As operações estão concentradas nos distritos de Rasuwa e Nuwakot, próximos à fronteira do Nepal com o Tibete, na China. Especialistas chineses e indianos também participam dos trabalhos de busca e salvamento.
Segundo as autoridades nepalesas, os desaparecidos trabalhavam em 11 projetos hidrelétricos atingidos pelo desastre. O acesso a algumas estruturas permanece comprometido pelo volume de detritos acumulados.

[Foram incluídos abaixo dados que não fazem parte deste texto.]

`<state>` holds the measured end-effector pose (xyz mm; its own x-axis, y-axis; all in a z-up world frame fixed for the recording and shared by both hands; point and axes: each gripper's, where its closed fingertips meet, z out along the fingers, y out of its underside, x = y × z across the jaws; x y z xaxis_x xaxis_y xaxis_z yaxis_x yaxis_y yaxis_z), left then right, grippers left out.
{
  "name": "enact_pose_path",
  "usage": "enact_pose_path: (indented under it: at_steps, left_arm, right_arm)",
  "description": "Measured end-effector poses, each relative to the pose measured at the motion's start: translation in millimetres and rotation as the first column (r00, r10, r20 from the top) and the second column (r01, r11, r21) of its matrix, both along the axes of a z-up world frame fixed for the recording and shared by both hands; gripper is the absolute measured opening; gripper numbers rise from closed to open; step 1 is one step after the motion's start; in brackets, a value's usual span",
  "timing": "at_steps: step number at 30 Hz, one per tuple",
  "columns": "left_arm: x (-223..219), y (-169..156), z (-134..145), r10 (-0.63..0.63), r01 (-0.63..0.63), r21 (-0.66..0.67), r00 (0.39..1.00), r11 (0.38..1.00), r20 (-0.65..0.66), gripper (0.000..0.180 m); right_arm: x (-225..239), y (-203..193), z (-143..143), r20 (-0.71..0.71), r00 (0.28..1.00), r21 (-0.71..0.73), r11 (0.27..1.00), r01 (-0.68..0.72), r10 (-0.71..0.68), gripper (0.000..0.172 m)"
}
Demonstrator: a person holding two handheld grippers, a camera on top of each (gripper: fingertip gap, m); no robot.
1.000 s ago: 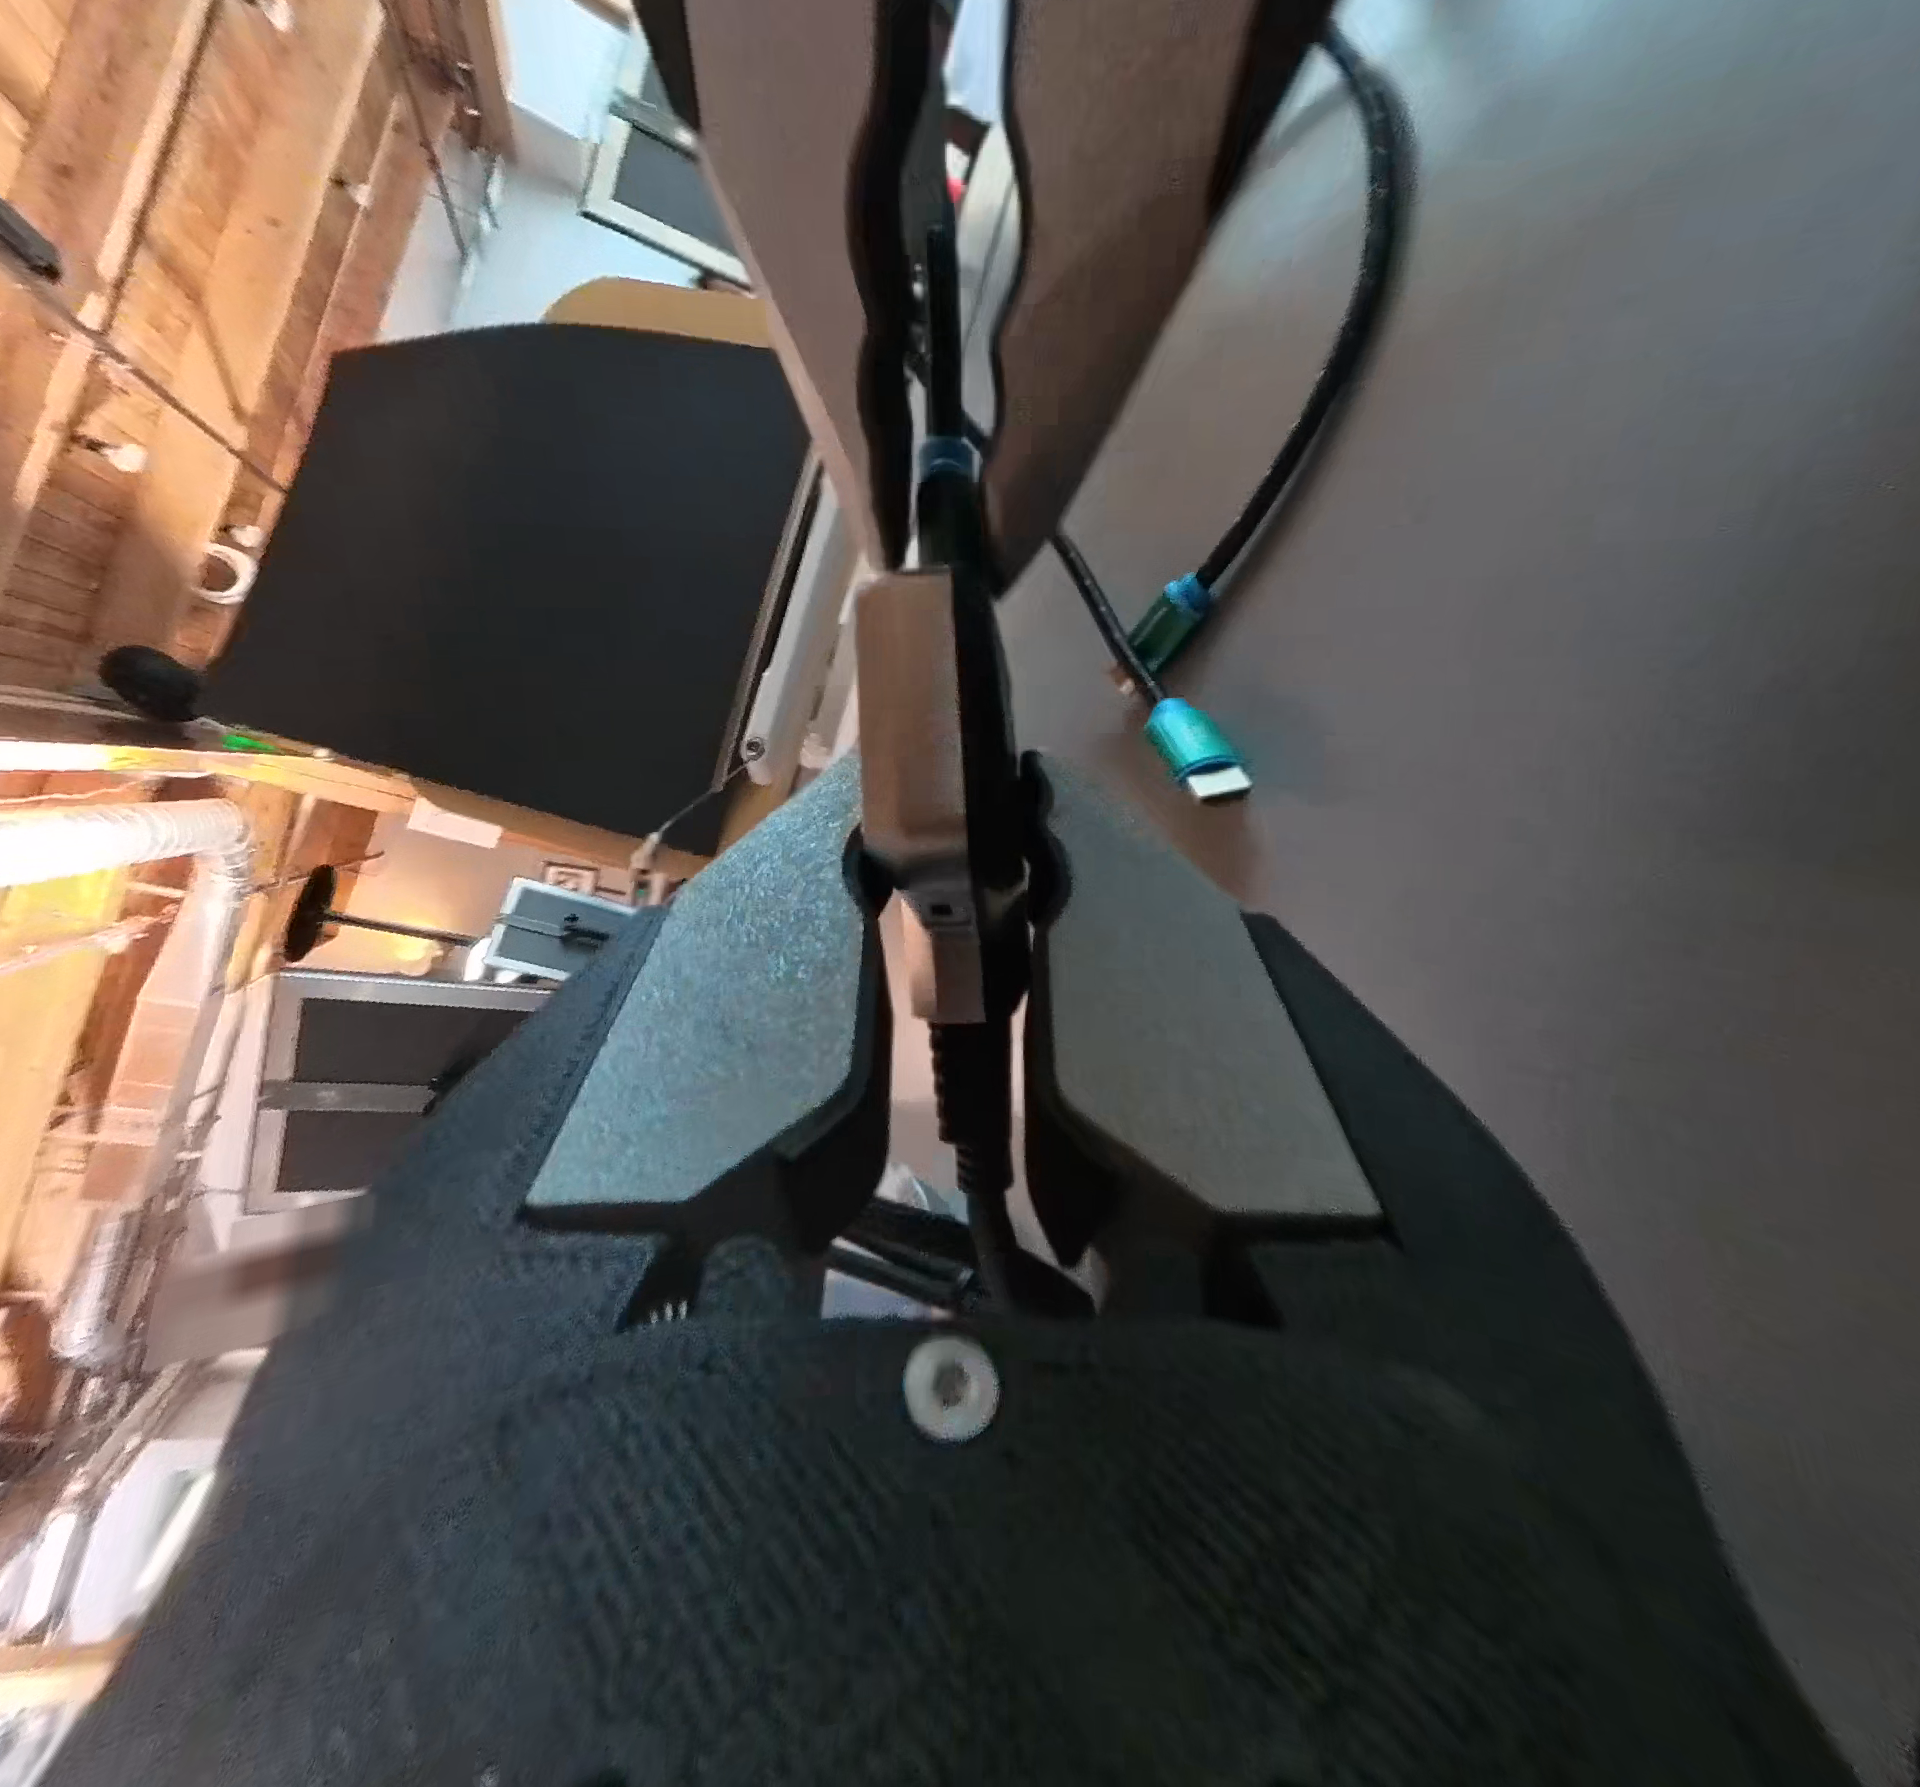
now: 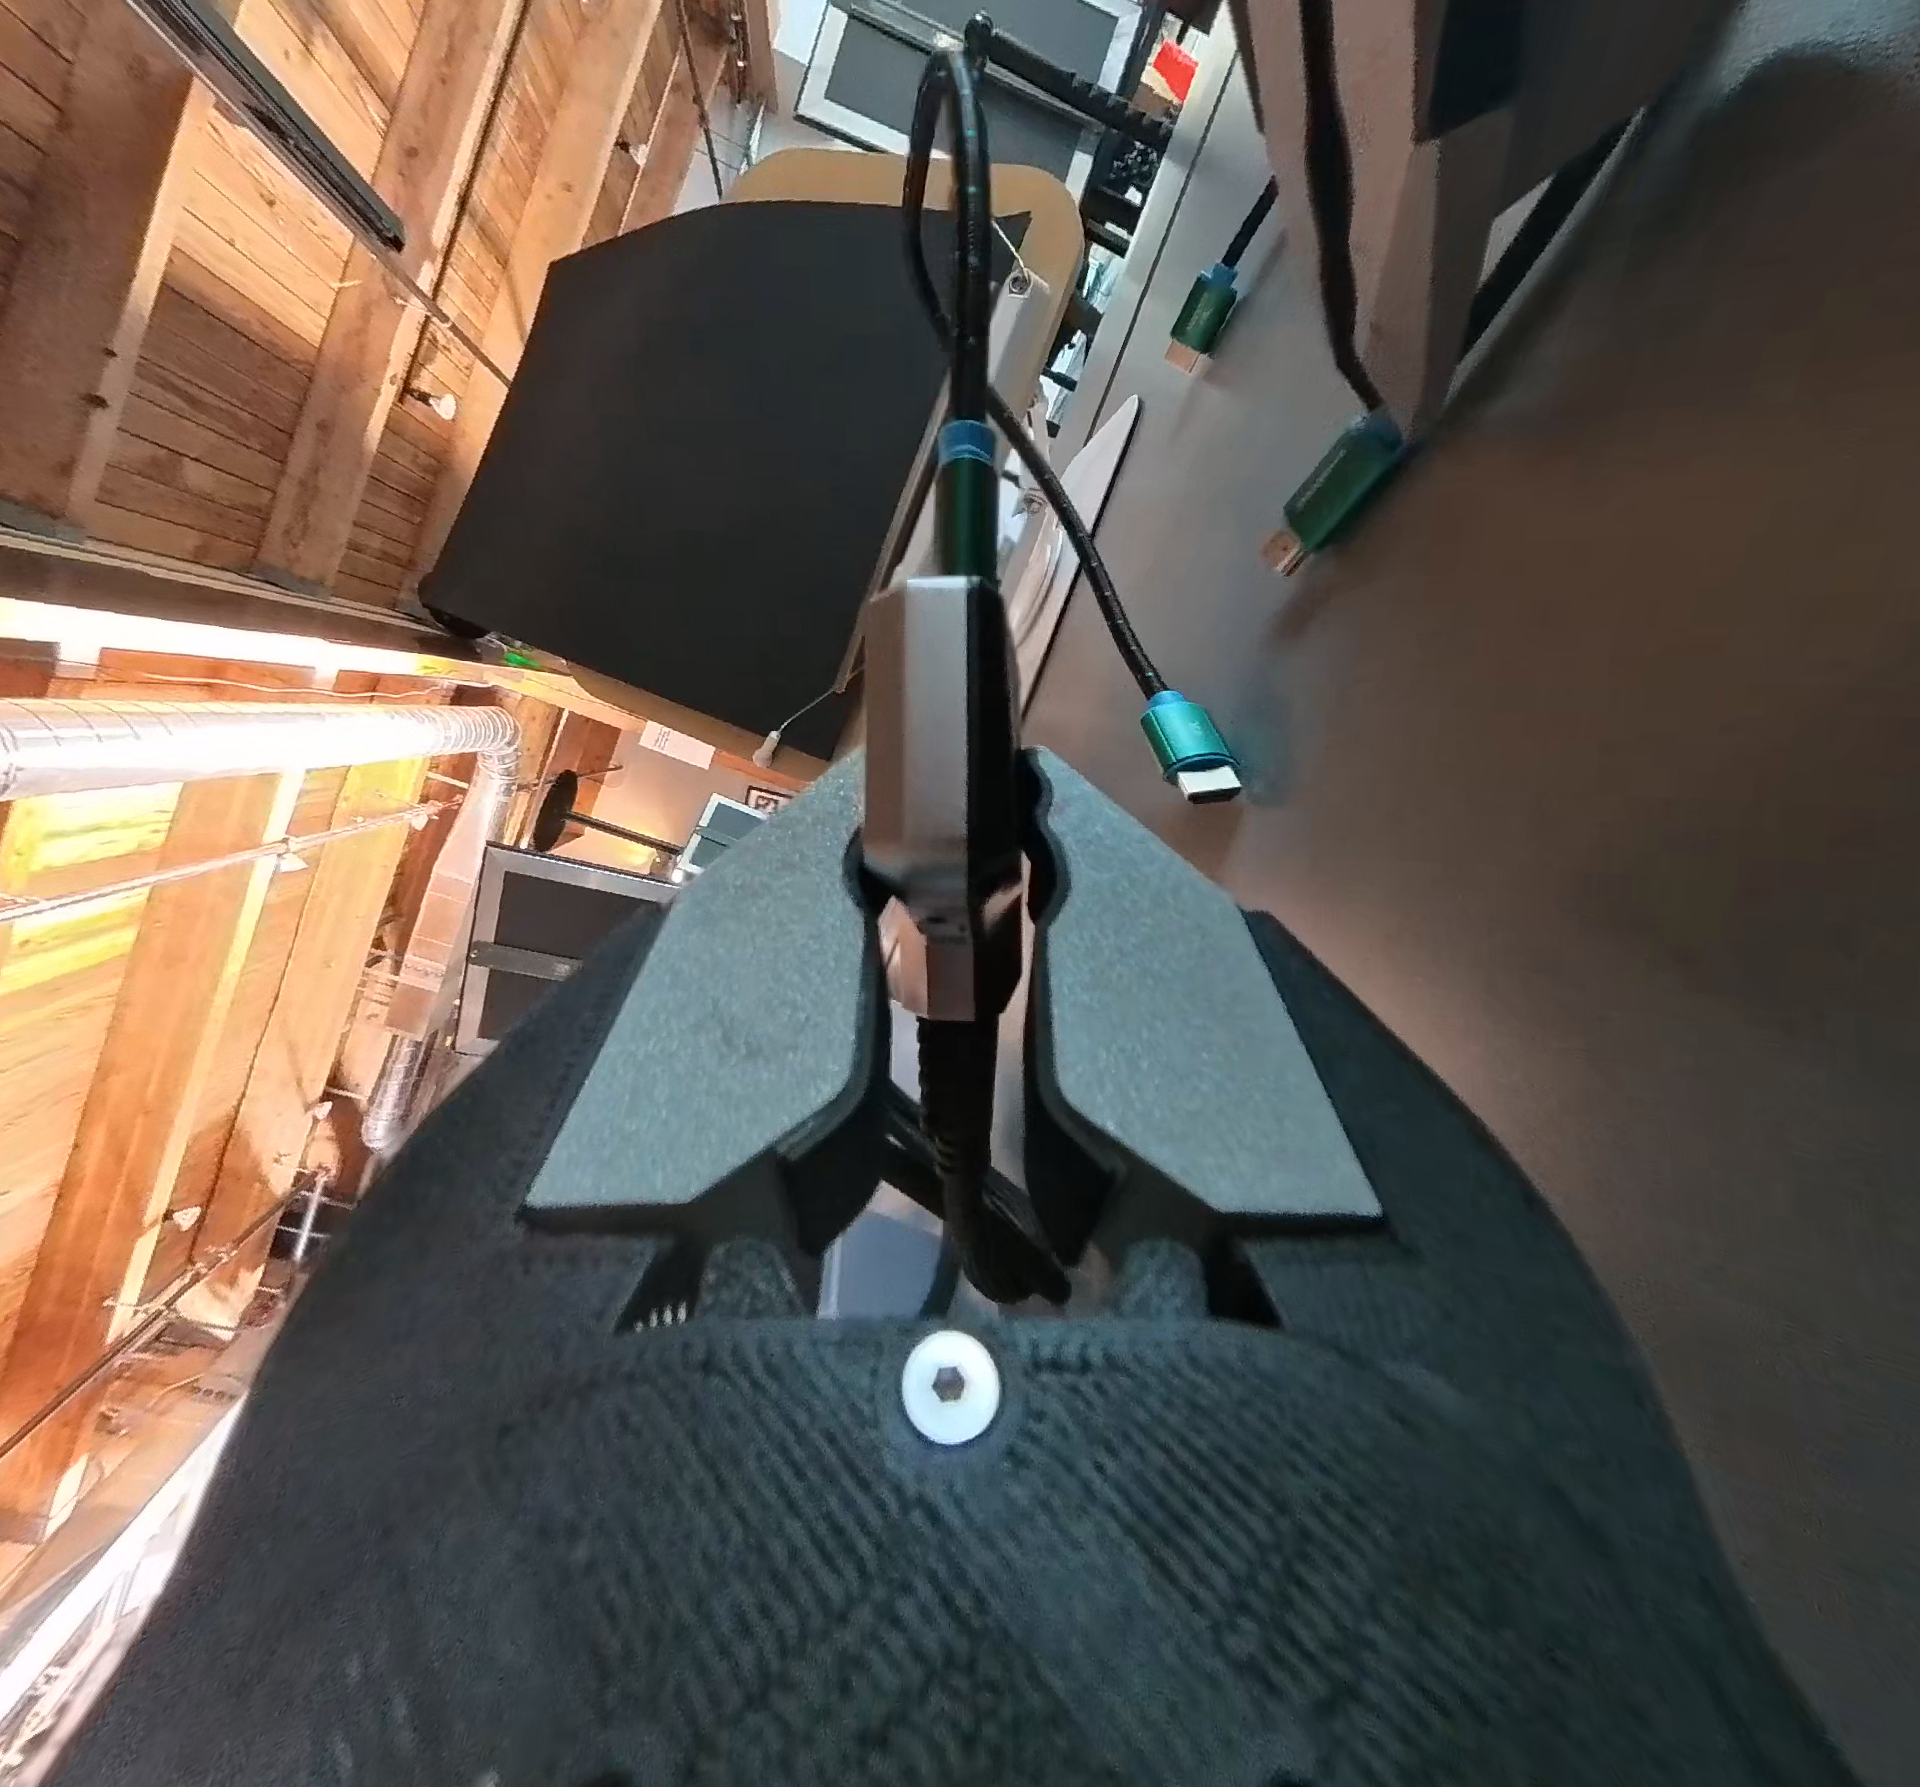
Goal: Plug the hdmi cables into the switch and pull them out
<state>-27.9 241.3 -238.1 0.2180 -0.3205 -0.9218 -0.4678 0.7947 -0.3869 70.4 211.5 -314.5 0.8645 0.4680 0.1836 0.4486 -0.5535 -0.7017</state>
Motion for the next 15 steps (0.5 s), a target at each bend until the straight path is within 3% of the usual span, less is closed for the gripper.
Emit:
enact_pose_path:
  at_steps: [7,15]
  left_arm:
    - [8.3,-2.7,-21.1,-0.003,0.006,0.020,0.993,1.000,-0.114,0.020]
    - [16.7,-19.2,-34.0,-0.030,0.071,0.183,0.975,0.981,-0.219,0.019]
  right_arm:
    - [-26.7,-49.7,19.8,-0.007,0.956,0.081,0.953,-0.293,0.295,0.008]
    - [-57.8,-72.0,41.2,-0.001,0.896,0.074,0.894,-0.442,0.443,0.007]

O Exército do Nepal utiliza escavadeiras, equipamentos de iluminação e explosivos de forma controlada para remover pedras e outros materiais que impedem a entrada das equipes nos túneis.
Até esta segunda-feira, três corpos haviam sido localizados após equipes conseguirem entrar em dois túneis. Outros pontos permanecem parcial ou completamente soterrados, o que dificulta a localização dos trabalhadores.
As condições no terreno também tornam a operação mais complexa. Lama, rochas e estruturas danificadas precisam ser retiradas antes que os socorristas possam avançar com segurança.
As enchentes começaram na quarta-feira (26), na região da fronteira entre Nepal e Tibete. O desastre foi associado ao colapso de uma geleira, que desencadeou um fluxo de água, gelo, pedras e lama em direção às áreas mais baixas.
O impacto se espalhou por comunidades dos dois lados da fronteira. De acordo com os números divulgados pelas autoridades, mais de 900 pessoas morreram e quase 5 mil permanecem desaparecidas no Nepal e na China.
Centenas de corpos já foram recuperados, enquanto equipes de emergência continuam atuando nas áreas atingidas. Nos projetos hidrelétricos, a prioridade agora é conseguir abrir os acessos aos túneis para verificar se há trabalhadores sobreviventes no interior das estruturas.